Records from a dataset

- - -

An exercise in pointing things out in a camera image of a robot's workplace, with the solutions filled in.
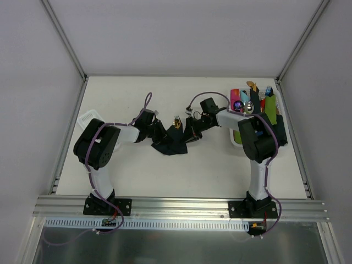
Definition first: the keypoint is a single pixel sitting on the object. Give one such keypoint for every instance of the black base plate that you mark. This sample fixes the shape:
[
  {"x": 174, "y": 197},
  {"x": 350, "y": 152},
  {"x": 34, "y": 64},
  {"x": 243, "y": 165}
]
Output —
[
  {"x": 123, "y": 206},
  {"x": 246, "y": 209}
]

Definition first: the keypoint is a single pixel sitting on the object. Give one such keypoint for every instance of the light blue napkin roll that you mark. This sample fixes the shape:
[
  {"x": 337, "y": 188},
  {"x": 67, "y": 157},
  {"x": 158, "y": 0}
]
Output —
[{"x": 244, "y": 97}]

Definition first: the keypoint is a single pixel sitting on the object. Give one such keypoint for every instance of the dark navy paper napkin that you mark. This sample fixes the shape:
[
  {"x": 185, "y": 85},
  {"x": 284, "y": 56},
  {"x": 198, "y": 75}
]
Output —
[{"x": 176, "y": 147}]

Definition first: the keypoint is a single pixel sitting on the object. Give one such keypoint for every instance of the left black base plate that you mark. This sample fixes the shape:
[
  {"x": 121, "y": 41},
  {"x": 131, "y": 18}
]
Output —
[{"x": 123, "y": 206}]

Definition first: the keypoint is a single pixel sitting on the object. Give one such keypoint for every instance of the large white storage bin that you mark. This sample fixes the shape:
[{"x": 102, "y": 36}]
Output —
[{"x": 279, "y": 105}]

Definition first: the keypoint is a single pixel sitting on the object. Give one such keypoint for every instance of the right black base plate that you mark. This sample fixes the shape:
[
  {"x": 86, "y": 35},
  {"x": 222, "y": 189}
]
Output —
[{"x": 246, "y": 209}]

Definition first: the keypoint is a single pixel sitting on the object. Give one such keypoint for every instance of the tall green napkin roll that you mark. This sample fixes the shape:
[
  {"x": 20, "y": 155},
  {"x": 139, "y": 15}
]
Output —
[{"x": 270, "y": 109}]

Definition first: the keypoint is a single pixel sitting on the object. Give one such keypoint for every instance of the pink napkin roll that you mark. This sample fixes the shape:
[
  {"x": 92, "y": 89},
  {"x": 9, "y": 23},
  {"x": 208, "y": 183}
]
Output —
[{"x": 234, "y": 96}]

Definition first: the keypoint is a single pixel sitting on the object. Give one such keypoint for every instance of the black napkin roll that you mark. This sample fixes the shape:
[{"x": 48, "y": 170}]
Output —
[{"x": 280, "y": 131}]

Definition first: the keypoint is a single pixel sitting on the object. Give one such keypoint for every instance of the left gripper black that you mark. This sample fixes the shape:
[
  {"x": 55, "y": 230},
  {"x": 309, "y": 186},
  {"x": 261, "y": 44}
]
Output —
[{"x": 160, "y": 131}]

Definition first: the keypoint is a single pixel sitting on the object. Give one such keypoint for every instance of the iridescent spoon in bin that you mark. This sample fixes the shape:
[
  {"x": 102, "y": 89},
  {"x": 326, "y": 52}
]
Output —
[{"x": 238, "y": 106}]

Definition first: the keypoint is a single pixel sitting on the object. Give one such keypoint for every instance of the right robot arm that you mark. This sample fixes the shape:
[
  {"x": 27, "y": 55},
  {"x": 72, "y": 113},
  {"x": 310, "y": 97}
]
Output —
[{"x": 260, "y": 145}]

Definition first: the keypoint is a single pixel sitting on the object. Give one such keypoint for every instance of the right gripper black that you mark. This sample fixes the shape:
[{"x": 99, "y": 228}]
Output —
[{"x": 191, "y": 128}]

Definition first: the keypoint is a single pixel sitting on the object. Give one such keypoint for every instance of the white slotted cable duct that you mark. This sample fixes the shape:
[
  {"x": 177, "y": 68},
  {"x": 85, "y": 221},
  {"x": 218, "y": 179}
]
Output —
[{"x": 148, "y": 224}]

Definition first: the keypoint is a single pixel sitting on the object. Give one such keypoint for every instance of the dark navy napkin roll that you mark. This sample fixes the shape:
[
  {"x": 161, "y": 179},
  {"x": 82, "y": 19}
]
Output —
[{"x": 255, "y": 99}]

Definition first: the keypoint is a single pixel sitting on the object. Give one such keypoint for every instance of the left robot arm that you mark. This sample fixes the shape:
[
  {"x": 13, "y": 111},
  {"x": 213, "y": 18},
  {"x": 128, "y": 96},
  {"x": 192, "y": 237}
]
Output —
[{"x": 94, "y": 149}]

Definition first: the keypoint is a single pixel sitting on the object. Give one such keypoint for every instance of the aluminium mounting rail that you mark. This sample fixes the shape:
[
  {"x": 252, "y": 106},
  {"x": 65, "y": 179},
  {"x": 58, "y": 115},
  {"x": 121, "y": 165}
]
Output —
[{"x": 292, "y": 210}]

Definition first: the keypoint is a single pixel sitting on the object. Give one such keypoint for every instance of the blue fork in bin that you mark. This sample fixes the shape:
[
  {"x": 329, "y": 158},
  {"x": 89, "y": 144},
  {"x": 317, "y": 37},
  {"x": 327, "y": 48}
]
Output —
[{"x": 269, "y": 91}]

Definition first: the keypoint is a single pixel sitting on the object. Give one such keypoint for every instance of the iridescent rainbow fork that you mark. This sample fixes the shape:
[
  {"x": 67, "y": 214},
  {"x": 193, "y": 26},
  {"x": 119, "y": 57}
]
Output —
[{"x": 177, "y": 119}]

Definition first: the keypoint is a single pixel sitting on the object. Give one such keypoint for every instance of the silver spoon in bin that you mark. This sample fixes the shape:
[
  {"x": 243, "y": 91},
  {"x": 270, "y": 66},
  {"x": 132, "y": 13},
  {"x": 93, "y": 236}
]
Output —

- - -

◆ Exercise brief:
Hand back all the entries exactly, leaving out the pictures.

◆ Task output:
An exercise in pointing things out in a camera image of a robot's workplace, with the solutions filled in.
Definition first: the keypoint is a single pixel sitting on the object. Give one such keypoint for every instance of the black base plate that you mark. This sample fixes the shape:
[
  {"x": 174, "y": 197},
  {"x": 350, "y": 152},
  {"x": 34, "y": 64},
  {"x": 243, "y": 165}
]
Output —
[
  {"x": 123, "y": 206},
  {"x": 246, "y": 209}
]

Definition first: the keypoint is a single pixel sitting on the object. Give one such keypoint for every instance of the light blue napkin roll that you mark. This sample fixes the shape:
[
  {"x": 337, "y": 188},
  {"x": 67, "y": 157},
  {"x": 158, "y": 0}
]
Output —
[{"x": 244, "y": 97}]

Definition first: the keypoint is a single pixel sitting on the object. Give one such keypoint for every instance of the dark navy paper napkin that you mark. This sample fixes the shape:
[
  {"x": 185, "y": 85},
  {"x": 284, "y": 56},
  {"x": 198, "y": 75}
]
Output —
[{"x": 176, "y": 147}]

Definition first: the keypoint is a single pixel sitting on the object. Give one such keypoint for every instance of the left black base plate that you mark. This sample fixes the shape:
[
  {"x": 121, "y": 41},
  {"x": 131, "y": 18}
]
Output —
[{"x": 123, "y": 206}]

Definition first: the keypoint is a single pixel sitting on the object. Give one such keypoint for every instance of the large white storage bin that you mark. This sample fixes the shape:
[{"x": 102, "y": 36}]
Output —
[{"x": 279, "y": 105}]

Definition first: the keypoint is a single pixel sitting on the object. Give one such keypoint for every instance of the right black base plate that you mark. This sample fixes the shape:
[
  {"x": 86, "y": 35},
  {"x": 222, "y": 189}
]
Output —
[{"x": 246, "y": 209}]

Definition first: the keypoint is a single pixel sitting on the object. Give one such keypoint for every instance of the tall green napkin roll that you mark. This sample fixes the shape:
[
  {"x": 20, "y": 155},
  {"x": 139, "y": 15}
]
Output —
[{"x": 270, "y": 109}]

Definition first: the keypoint is a single pixel sitting on the object. Give one such keypoint for every instance of the pink napkin roll that you mark. This sample fixes the shape:
[
  {"x": 92, "y": 89},
  {"x": 9, "y": 23},
  {"x": 208, "y": 183}
]
Output —
[{"x": 234, "y": 96}]

Definition first: the keypoint is a single pixel sitting on the object. Give one such keypoint for every instance of the black napkin roll that you mark. This sample fixes the shape:
[{"x": 48, "y": 170}]
Output —
[{"x": 280, "y": 131}]

Definition first: the keypoint is a single pixel sitting on the object. Give one such keypoint for every instance of the left gripper black that you mark. This sample fixes the shape:
[
  {"x": 55, "y": 230},
  {"x": 309, "y": 186},
  {"x": 261, "y": 44}
]
Output —
[{"x": 160, "y": 131}]

Definition first: the keypoint is a single pixel sitting on the object. Give one such keypoint for every instance of the iridescent spoon in bin that you mark. This sample fixes the shape:
[
  {"x": 102, "y": 89},
  {"x": 326, "y": 52}
]
Output —
[{"x": 238, "y": 106}]

Definition first: the keypoint is a single pixel sitting on the object. Give one such keypoint for every instance of the right robot arm that you mark. This sample fixes the shape:
[
  {"x": 27, "y": 55},
  {"x": 72, "y": 113},
  {"x": 310, "y": 97}
]
Output —
[{"x": 260, "y": 145}]

Definition first: the keypoint is a single pixel sitting on the object. Give one such keypoint for every instance of the right gripper black that you mark. This sample fixes the shape:
[{"x": 99, "y": 228}]
Output —
[{"x": 191, "y": 128}]

Definition first: the keypoint is a single pixel sitting on the object. Give one such keypoint for every instance of the white slotted cable duct that you mark. This sample fixes the shape:
[
  {"x": 177, "y": 68},
  {"x": 85, "y": 221},
  {"x": 218, "y": 179}
]
Output —
[{"x": 148, "y": 224}]

Definition first: the keypoint is a single pixel sitting on the object. Give one such keypoint for every instance of the dark navy napkin roll that you mark. This sample fixes the shape:
[
  {"x": 161, "y": 179},
  {"x": 82, "y": 19}
]
Output —
[{"x": 255, "y": 99}]

Definition first: the keypoint is a single pixel sitting on the object. Give one such keypoint for every instance of the left robot arm that you mark. This sample fixes the shape:
[
  {"x": 13, "y": 111},
  {"x": 213, "y": 18},
  {"x": 128, "y": 96},
  {"x": 192, "y": 237}
]
Output —
[{"x": 94, "y": 149}]

Definition first: the keypoint is a single pixel sitting on the object. Give one such keypoint for every instance of the aluminium mounting rail that you mark. This sample fixes the shape:
[
  {"x": 252, "y": 106},
  {"x": 65, "y": 179},
  {"x": 58, "y": 115},
  {"x": 121, "y": 165}
]
Output —
[{"x": 292, "y": 210}]

Definition first: the keypoint is a single pixel sitting on the object. Give one such keypoint for every instance of the blue fork in bin that you mark. This sample fixes the shape:
[
  {"x": 329, "y": 158},
  {"x": 89, "y": 144},
  {"x": 317, "y": 37},
  {"x": 327, "y": 48}
]
Output —
[{"x": 269, "y": 91}]

Definition first: the keypoint is a single pixel sitting on the object. Give one such keypoint for every instance of the iridescent rainbow fork that you mark. This sample fixes the shape:
[
  {"x": 67, "y": 214},
  {"x": 193, "y": 26},
  {"x": 119, "y": 57}
]
Output —
[{"x": 177, "y": 119}]

Definition first: the keypoint is a single pixel sitting on the object. Give one such keypoint for every instance of the silver spoon in bin that you mark. This sample fixes the shape:
[
  {"x": 243, "y": 91},
  {"x": 270, "y": 66},
  {"x": 132, "y": 13},
  {"x": 93, "y": 236}
]
Output —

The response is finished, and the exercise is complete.